# Class 10 RD Sharma Solutions – Chapter 3 Pair of Linear Equations in Two Variables – Exercise 3.7

### Question 1. The sum of two numbers is 8. If their sum is four times their difference, find the numbers.

**Solution:**

Let us assume the first number and second number to be x and y respectively.

Now, according to the given conditions, we have,

x + y = 8 ….(i)

and x + y = 4 (x – y)

⇒ 4 (x – y) = 8

⇒ x – y = 2 ….(ii)

On adding eq(i) and (ii), we get

2x = 10 ⇒ x = 5

On subtracting eq(ii) from (i), we get

2y = 6 ⇒ y = 3

Therefore, the required numbers are 5 and 3 respectively.

### Question 2. The sum of digits of a two-digit number is 13. If the number is subtracted from the one obtained by interchanging the digits, the result is 45. What is the number?

**Solution:**

Let us assume the unit’s digit to be x and ten’s digit to be y respectively.

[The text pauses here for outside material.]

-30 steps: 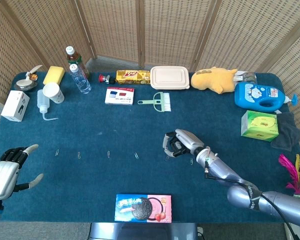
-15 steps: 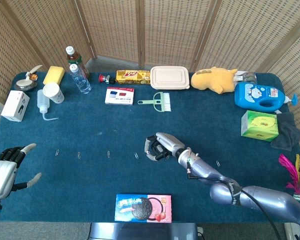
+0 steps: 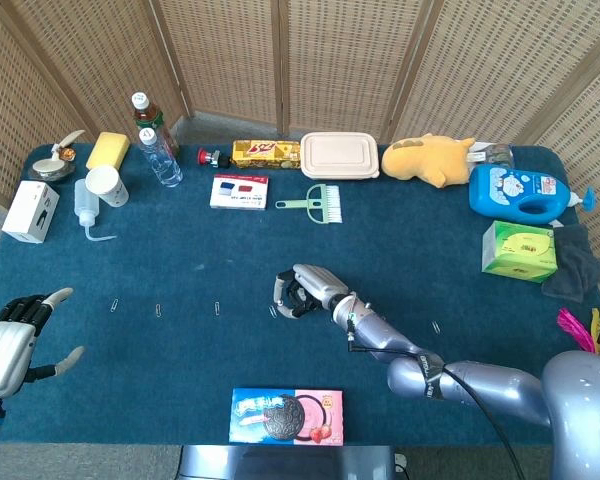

Therefore, the number = x + 10y

Now, as per the specified constraints,

x + y = 13 ….(i)

Also,

The same number after interchanging their digits = y + 10x

Now, we have,

y + 10x – x – 10y = 45

On solving, we get,

9x – 9y = 45

⇒ x – y = 5

x – y = 5 ….(ii)

On adding eq(i) and (ii), we get

2x = 18 ⇒ x = 9

2y = 8 ⇒ y = 4

Substituting the value, we get,

Number = x + 10y = 9 + 4 x 10 = 9 + 40 = 49

### Question 3. A number consists of two digits whose sum is five. When the digits are reversed, the number becomes greater by nine. Find the number.

**Solution:**

Let us assume the unit’s digit to be x and ten’s digit to be y respectively.and ten’s digit = y

Therefore, the number = x + 10y

The same number after interchanging their digits = y + 10x

Now, we have,

x + y = 5 ….(i)

and y + 10x = x + 10y + 9

On solving, we get,

⇒ y + 10x – x – 10y = 9

⇒ 9x – 9y = 9

On dividing by 9, we get,

⇒ x – y = 1 ….(ii)

On adding eq(i) and (ii), we get

2x = 6 ⇒ x = 3

On subtracting eq(i) and (ii), we get

2y = 4 ⇒ y = 2

Therefore, the number = x + 10y

= 3 + 10 x 2

= 3 + 20 = 23

### Question 4. The sum of digits of a two-digit number is 15. The number obtained by reversing the order of digits of the given number exceeds the given number by 9. Find the given number.

**Solution:**

Let us assume the unit’s digit to be x and ten’s digit to be y respectively.and ten’s digit = y

Therefore, the number = x + 10y

The same number after interchanging their digits = y + 10x

Now, we have,

x + y = 15 ….(i)

y + 10x = x + 10y + 9

⇒ y + 10x – x – 10y = 9

⇒ 9x – 9y = 9

On dividing by 9, we get,

⇒ x – y = 1 ……..(ii)

Now adding eq(i) and (ii) equations together, we get,

2x = 16

=> x = 8

On subtracting eq(i) and (ii),

2y = 14 ⇒ y = 7

Therefore, the number = x + 10y

= 8 + 10 x 7

= 8 + 70 = 78

### Question 5. The sum of a two-digit number and the number formed by reversing the order of digits is 66. If the two digits differ by 2, find the number. How many such numbers are there?

**Solution:**

According to the given constraints, sum of two-digit number and

number formed by reversing its digits = 66

Let us assume the units digit to be x and the tens digit to be x + 2

Therefore, the number = x + 10 (x + 2)

= x + 10x + 20 = 11x + 20

The number obtained by reversing its digits, is,

assuming the units digit to be x + 2 and the tens digit to be x.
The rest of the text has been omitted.